Though advertising-oriented awnings are useful in the maintenance of low commercial turnover, and thus in maintaining the sense of trust in the community itself, the ubiquitous nature of advertising on commercial awnings is a reminder of the ever-presence of capitalism in daily life, and promotes what Guy Debord, philosopher and founding member of the Situationist International, refers to as “…the false choice offered by spectacular abundance based on the juxtaposition…of competing yet mutually-reinforcing spectacles…that are once exclusive and interconnected, [which] evolves into a contest among phantom qualities meant to elicit devotion to quantitative triviality.”[3] It may seem tautological, but the mere presence of advertising in the landscape of the city means that the question in any given pedestrian’s mind is no longer whether or not to buy something, but which thing they should buy, whether to spend twelve dollars on a book or twenty on a meal.

This encroachment of capitalism and commercialism into daily life was of special concern to Debord and his Situationist cohorts, who proposed the derivé, or “drift”, a practice by which one relieves oneself of daily working life by allowing the city to pull one whichever way it might, disregarding time and appointments in order to commit oneself fully to this temporary, purposeful waywardness. A derivé might last a day, or a few hours, or a week, but whatever the length, the practice is intended as a respite from the everyday demands of capitalism, something that the ubiquity of advertising in cities now makes virtually impossible. How can one forget the demands of capitalism when every sign and awning in sight demands that one spends money? How can one take comfort from the city when every corner of the city itself seems to promote the very thing from which one seeks respite?

The presence of advertising-oriented awnings all but negates the purpose and practice of the derivé, but the presence of the awnings themselves is not at all at odds with Debord’s concepts. Awnings, devoid of their advertising function, might in fact be conducive to the derive in the same way that they are conducive to healthy, safe streets, allowing the drift to continue in bad weather by providing shelter gratis, providing spaces for conversation and congregation, and providing landmarks of a sort by which one might find their way home or, alternatively, choose the direction in which one would like to get lost.

The commercial awning is a necessary and vital part of street life in the city. The advertising for which they are so often used is not. The question, then, is this: would businesses continue to use commercial awnings if not for their advertising function? The current trend of minimalist, less advertising-oriented awnings indicates that they would, but what, in that case, would become of bodega culture? Would the elderly citizens of the city’s hoods hang out in the same way under a blank awning, if the business it sheltered remained the same? The commercial awning’s two main functions do not seem irrevocably intertwined, nor should they: large-scale urban capitalism is proving to be unsustainable, as gentrification and the rising cost of living force more and more urban dwellers to the outer boroughs and suburbs. The safety of the city’s streets cannot depend on the presence of capitalism, and public shelter cannot be a secondary function of advertising.

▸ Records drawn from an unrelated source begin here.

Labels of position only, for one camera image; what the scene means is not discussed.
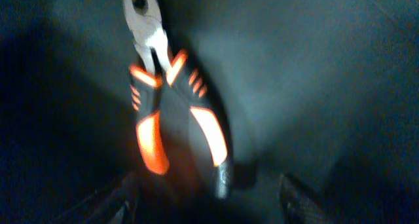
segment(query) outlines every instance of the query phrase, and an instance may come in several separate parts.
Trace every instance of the orange grip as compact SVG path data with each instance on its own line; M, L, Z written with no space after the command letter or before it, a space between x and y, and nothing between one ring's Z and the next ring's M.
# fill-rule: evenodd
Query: orange grip
M191 113L207 139L214 167L218 167L227 158L227 145L217 117L212 110L202 107L191 107Z
M145 117L136 126L137 140L146 167L159 175L169 170L169 160L160 137L160 111Z

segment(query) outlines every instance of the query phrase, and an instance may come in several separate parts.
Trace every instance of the orange accent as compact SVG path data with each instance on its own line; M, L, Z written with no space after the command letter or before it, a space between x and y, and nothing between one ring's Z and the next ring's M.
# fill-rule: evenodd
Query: orange accent
M195 78L198 76L198 70L195 69L192 74L191 77L189 77L189 86L195 81Z
M202 89L199 91L199 98L204 96L204 94L207 92L207 86L202 87Z
M160 77L152 76L150 73L142 70L136 65L130 66L130 73L138 80L153 87L158 88L162 85L162 79Z
M134 93L136 96L139 96L138 90L135 87L133 87L132 85L130 85L130 87L131 87L132 93Z
M177 53L175 59L172 61L172 67L167 70L166 78L168 80L169 86L172 86L175 81L177 74L181 71L183 65L185 65L188 54L186 51L181 50Z
M132 99L133 99L133 101L134 102L136 102L136 103L138 103L138 104L141 104L141 101L139 100L139 98L137 98L135 95L133 95L133 94L131 94L131 96L132 96Z
M138 106L137 106L134 102L132 102L132 107L134 107L134 109L135 109L136 111L138 111Z
M204 132L214 166L219 166L227 158L227 145L217 117L213 111L201 107L191 107L191 113Z
M194 88L192 89L192 91L195 93L195 92L199 89L199 87L201 86L201 84L202 84L202 79L199 79L199 80L195 83Z
M164 152L159 130L160 112L149 115L137 124L137 140L145 166L152 172L164 175L169 160Z

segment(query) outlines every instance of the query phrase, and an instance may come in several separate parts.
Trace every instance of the dark surface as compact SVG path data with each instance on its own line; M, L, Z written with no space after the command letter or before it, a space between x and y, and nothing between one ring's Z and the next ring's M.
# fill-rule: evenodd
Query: dark surface
M142 166L122 1L43 1L2 10L13 18L1 39L0 210L16 222L52 219ZM243 178L227 206L201 198L196 215L277 221L290 172L361 223L417 220L418 1L160 0L170 35L219 90ZM190 115L172 96L162 137L174 186L192 200L210 152L188 145Z

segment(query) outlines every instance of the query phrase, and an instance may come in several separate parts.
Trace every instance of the gray surface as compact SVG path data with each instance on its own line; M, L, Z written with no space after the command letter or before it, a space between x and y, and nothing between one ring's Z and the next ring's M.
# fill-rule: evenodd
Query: gray surface
M417 195L417 1L161 0L168 30L191 42L220 91L234 158L259 161L256 185L233 194L241 210L279 218L274 190L280 172L301 177L331 204L364 220L389 218L374 196L379 192ZM95 92L84 92L85 85L62 73L60 87L73 89L71 100L51 103L62 109L76 140L84 140L86 122L100 122L88 124L94 128L88 131L103 156L114 155L115 145L134 143L126 135L126 66L136 53L121 2L54 0L47 14L54 31L39 43L48 47L45 66L63 67L106 95L92 97ZM47 88L60 82L51 76ZM80 94L88 109L74 103ZM181 131L188 115L170 91L163 102L165 140L187 143ZM93 112L88 119L81 116L86 110ZM186 168L198 161L205 178L208 150L192 151L202 154L175 164L187 177ZM123 154L114 157L116 164ZM189 177L184 185L195 184Z

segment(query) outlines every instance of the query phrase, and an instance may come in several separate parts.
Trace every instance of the pliers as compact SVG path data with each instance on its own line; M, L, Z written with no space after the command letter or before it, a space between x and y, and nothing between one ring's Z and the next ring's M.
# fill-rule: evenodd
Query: pliers
M136 110L136 134L143 161L151 172L164 176L170 167L160 137L159 99L164 80L177 94L188 101L189 111L203 131L214 166L214 187L217 198L226 198L232 185L232 155L221 128L209 88L201 72L181 50L171 61L166 32L157 0L123 0L126 22L134 36L134 46L143 67L129 67L132 107ZM152 52L155 52L166 77L156 73Z

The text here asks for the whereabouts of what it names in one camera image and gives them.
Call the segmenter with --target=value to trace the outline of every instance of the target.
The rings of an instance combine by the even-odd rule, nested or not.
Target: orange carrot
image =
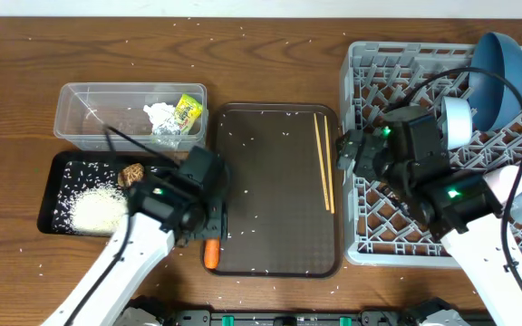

[1] Jennifer Gerend, “THE OUTRAGE OVER NEW YORK CITY’S STOREFRONT AWNING TICKET BLITZ IS JUSTIFIED—BUT SO ARE THE LIMITS”, Center for an Urban Future (August 2003). Accessed May 3, 2014. http://nycfuture.org/research/publications/the-outrage-over-new-york-citys-storefront-awning-ticket-blitz-is-justified

[2] Jane Jacobs, The Death and Life of Great American Cities (New York: The Modern Library, 1961), 45.

[3] Guy Debord, The Society of the Spectacle, trans. Donald Nicholson-Smith (New York: Zone Books, 1994), 40.